Do you believe yourself?

Believe yourself

Believe yourself

This isn’t a typing error. There should be no ‘in’ after believe in that sentence. We surely all believe in ourselves to some extent but do we believe ourselves and why does it matter? 

When I was a kid my siblings liked to stir me up by pretending they didn’t believe me when I told them something. I would get all upset about it and promise and swear on my Tiny Tears, in all earnestness that it was true.

It’s all too easy unfortunately to be mean to a child as they take things so seriously and believe in justice, right or wrong, black and white. It takes a while for them to realise that others sometimes like to be mean for the fun of it. It still eludes me today and I don’t enjoy practical jokes that can cause even a nanosecond’s discomfort to someone else.  Perhaps it’s because they have the tools to deal with that kind of thing, they assume everyone else does and that it won’t do any harm. Go pick on someone your own size!

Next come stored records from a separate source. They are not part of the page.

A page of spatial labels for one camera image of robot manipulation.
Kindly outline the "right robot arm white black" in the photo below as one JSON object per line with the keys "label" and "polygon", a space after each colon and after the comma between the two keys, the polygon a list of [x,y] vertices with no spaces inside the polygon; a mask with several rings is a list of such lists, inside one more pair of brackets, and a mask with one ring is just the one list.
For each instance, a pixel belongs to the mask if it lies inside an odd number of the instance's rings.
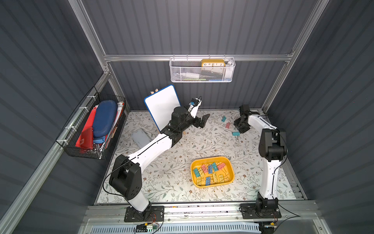
{"label": "right robot arm white black", "polygon": [[256,129],[260,135],[258,151],[263,158],[264,170],[262,184],[256,199],[257,213],[278,209],[277,179],[279,168],[285,160],[288,149],[286,146],[286,132],[277,128],[255,111],[251,111],[247,104],[239,107],[240,117],[234,121],[234,126],[243,134]]}

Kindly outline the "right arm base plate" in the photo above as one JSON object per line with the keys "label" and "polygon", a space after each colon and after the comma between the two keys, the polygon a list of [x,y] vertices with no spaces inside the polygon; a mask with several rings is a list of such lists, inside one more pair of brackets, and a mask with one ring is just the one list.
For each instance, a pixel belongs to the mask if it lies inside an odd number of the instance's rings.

Anyway it’s taken me a lifetime to realise that it doesn’t matter if others believe you as long as you believe yourself. If they say that red is green and you are an honest person yourself, not understanding why someone would lie, you might start to question yourself and look for proof that red is in fact green. What a waste of energy, better spent questioning why someone else would lie or try to stir you up. Better yet, accept that people are different, their journey is theirs and let it go. It doesn’t have to be part of yours. What they believe or what they tell you they believe is their business. Nothing to do with you. Have faith to believe what you believe until such time as you no longer do.  No one can take your beliefs away unless you let them.

This blog is for all the sensitive people out there on a journey to lose that sensitivity, see the rest of the world for what it is and accept that people do things which are incomprehensible to you. All we can do is get out of their way, not try to control or even change anyone else and work on our own filters, our own minds and our own stories. Most of all we need to believe ourselves. A lifetime of genes, experiences and decisions has brought us to where each of us is now, doing our best with what we have.  Further observation of life will take us onward, hopefully to a place of peace and understanding. All we ultimately have is our thoughts. Guard and protect them well.

guard your thoughts

The Ugly Ducking has Landed

Take time to smell the roses – Unknown author

OK I am completely cheating here. I think that’s the quote and I don’t know who by but I had to use it as it is shouting at me today. I am reminded by lovely Coastal Mom, Diane  whom I just ‘met’ yesterday (and is connecting online not exactly the same thing – it touches your soul and you know you would jump for joy to meet in person) to smell the roses. I am walking through this garden not to get to the other side but to enjoy it all!

Today to smell the roses for me means to really appreciate the massive benefit I have received from blogging. It only really started nearly 3 weeks ago that people started reading anything I wrote. I got likes and comments. Woo hoo! Though I know I could be like a virgin blogger falling in love with that first ‘high’ and that it will likely settle, I don’t care. These highs are glorious moments in my life and I will hug them to me and remember them always. Who doesn’t remember falling in love? Fall in love with everything, everyone and every situation you can! In a way I already did crash as I began to question the motives of other bloggers which is the same as questioning my own motives for blogging. (All criticism is self criticism – see my post). Stats became all too important for a few days. But they are just a number! Then I remembered why being the authentic me in writing is so important to my soul, and I loved it even when anonymous, and I bounced back.

Now I am continually reminded by the beautiful people who come out of the woodwork, what the roses smell like! You smell fragrant, sweet, heady and intoxicating, peeps!

Today I see it with total clarity. At risk of looking naïve and cheesy and Pollyanna, I want to shout my joy and gratitude right here at my kitchen table before work!

I started blogging (my 40 minute morning blurt before work, unedited) as a great way to achieve more in my day than work, look after two of my kids and my house, read and sleep. I was troubled inside. Something was missing. I wanted inner peace and had no clue where to find it! Well I finally found it and not by having a million views or likes or making money. The success is in being creative, authentic and finding connection and support. Success is lifting my already rosy view of humanity to new heights and feeling warm and fuzzy. I take that with me and it colours my day.It’s inside me now.

Anyway I digress. I could spend every morning reading other blog posts that speak to me, replying to comments and further connecting with gorgeous people instead of writing but it’s a balance. The increased energy I have means I whiz through the mundane after work to get to you people, thank goodness. You rock. Thank you world, thank you internet, thank you weblog inventor and thank you lovely people for taking the time to connect with others and for being swans. The ugly ducking has landed.